Zhu Yan, Chen Jiongyu, Zhou Li, Zhang Lina, Liu Yuxin, Zhuang Yixuan, Peng Lin, Huang Yi-Teng
Health Care Center, The First Affiliated Hospital of Shantou University Medical College, Shantou 515041, Guangdong, China.
Medical Laboratory, Shenzhen Luohu People's Hospital, Shenzhen 518001, Guangdong, China.
J Oncol. 2022 Nov 9;2022:7625138. doi: 10.1155/2022/7625138. eCollection 2022.

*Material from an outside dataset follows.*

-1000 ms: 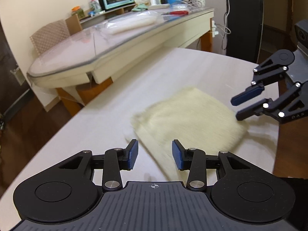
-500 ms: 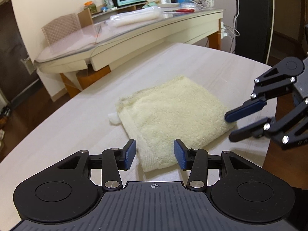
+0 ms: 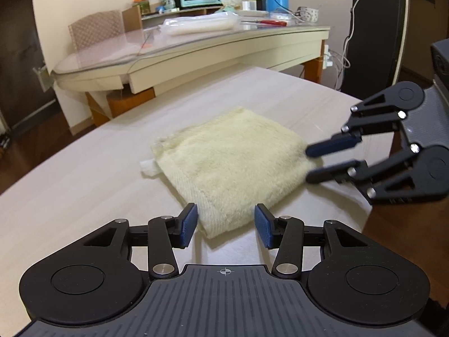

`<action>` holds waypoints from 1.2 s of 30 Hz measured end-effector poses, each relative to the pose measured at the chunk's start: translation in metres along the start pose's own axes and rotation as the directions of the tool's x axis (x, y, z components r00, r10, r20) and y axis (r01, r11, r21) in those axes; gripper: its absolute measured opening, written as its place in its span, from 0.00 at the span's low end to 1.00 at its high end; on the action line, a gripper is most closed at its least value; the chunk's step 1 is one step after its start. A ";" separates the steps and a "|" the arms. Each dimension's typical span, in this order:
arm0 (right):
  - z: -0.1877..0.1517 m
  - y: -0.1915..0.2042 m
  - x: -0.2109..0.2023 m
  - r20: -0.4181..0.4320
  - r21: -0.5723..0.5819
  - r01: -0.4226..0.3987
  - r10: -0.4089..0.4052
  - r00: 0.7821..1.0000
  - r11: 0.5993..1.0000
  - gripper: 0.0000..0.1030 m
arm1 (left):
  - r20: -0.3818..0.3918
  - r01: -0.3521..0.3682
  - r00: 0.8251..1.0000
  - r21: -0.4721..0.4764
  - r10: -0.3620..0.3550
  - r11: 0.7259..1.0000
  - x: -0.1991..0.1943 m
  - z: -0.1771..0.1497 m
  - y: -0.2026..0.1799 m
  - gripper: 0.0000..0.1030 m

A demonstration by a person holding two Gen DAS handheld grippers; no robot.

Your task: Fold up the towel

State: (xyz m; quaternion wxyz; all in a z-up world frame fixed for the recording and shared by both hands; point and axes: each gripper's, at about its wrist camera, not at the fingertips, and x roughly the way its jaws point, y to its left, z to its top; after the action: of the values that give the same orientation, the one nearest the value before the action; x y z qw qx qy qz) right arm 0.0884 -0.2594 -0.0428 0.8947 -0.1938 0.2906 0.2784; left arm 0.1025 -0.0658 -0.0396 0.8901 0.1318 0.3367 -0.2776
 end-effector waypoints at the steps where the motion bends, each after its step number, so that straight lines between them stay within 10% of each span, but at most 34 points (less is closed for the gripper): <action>1: -0.001 -0.001 0.000 0.000 0.002 0.005 -0.005 1.000 1.000 0.27 | 0.004 -0.002 1.000 -0.017 0.002 1.000 -0.001 -0.001 0.000 0.48; 10: -0.009 -0.023 -0.012 0.036 0.164 -0.022 0.016 0.999 0.986 0.36 | 0.058 -0.015 0.998 -0.070 0.019 0.997 -0.015 -0.007 -0.008 0.49; 36: 0.020 -0.036 0.044 0.006 0.075 -0.059 0.058 0.998 0.995 0.32 | 0.038 -0.166 0.984 -0.158 0.174 0.973 0.011 0.001 0.024 0.52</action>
State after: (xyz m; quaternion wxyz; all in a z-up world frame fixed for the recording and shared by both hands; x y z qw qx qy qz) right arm 0.1484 -0.2606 -0.0488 0.8934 -0.1510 0.3045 0.2939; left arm 0.1232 -0.0513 -0.0451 0.9264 0.0836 0.3216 -0.1770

Accurate risk stratification for patients with serous ovarian cancer (SOC) is pivotal for treatment decisions. In this study, we identified a lncRNA-based signature for predicting platinum resistance and prognosis stratification for SOC patients. We analyzed the RNA-sequencing data and the relevant clinical information of 295 SOC samples obtained from The Cancer Genome Atlas (TCGA) database and 180 normal ovarian tissues from the Genotype-Tissue Expression (GTEx) database. A total of 284 differentially expressed lncRNAs were screened out between platinum-sensitive and platinum-resistant groups by univariate Cox regression analysis. Then, a signature consisting of eight prognostic lncRNAs was used to construct a lncRNA score model by least absolute shrinkage and selection operator (LASSO) regression and multivariate Cox regression analysis. The ROC analysis showed that this signature had a good predictive performance for chemotherapy response in the training set (AUC = 0.8524) and the testing and whole sets with 0.8142 and 0.8393 of AUC, respectively. Dichotomized by the risk score of lncRNAs (lncScore), the high-risk patients showed significantly shorter progression-free survival (PFS) and overall survival (OS). Based on the final Cox model, a nomogram comprising the 8-lncRNA signature and 3 clinicopathological risk factors was then established for clinical application to predict the 1, 2, and 3-year PFS of SOC patients. The gene set enrichment analysis (GSEA) revealed that genes in the high-risk group were active in ATP synthesis, coupled electron transport, and mitochondrial respiratory chain complex assembly. Overall, our findings demonstrated the potential clinical significance of the 8-lncRNA-based classifier as a novel biomarker for outcome prediction and therapy decisions in SOC patients with platinum treatment.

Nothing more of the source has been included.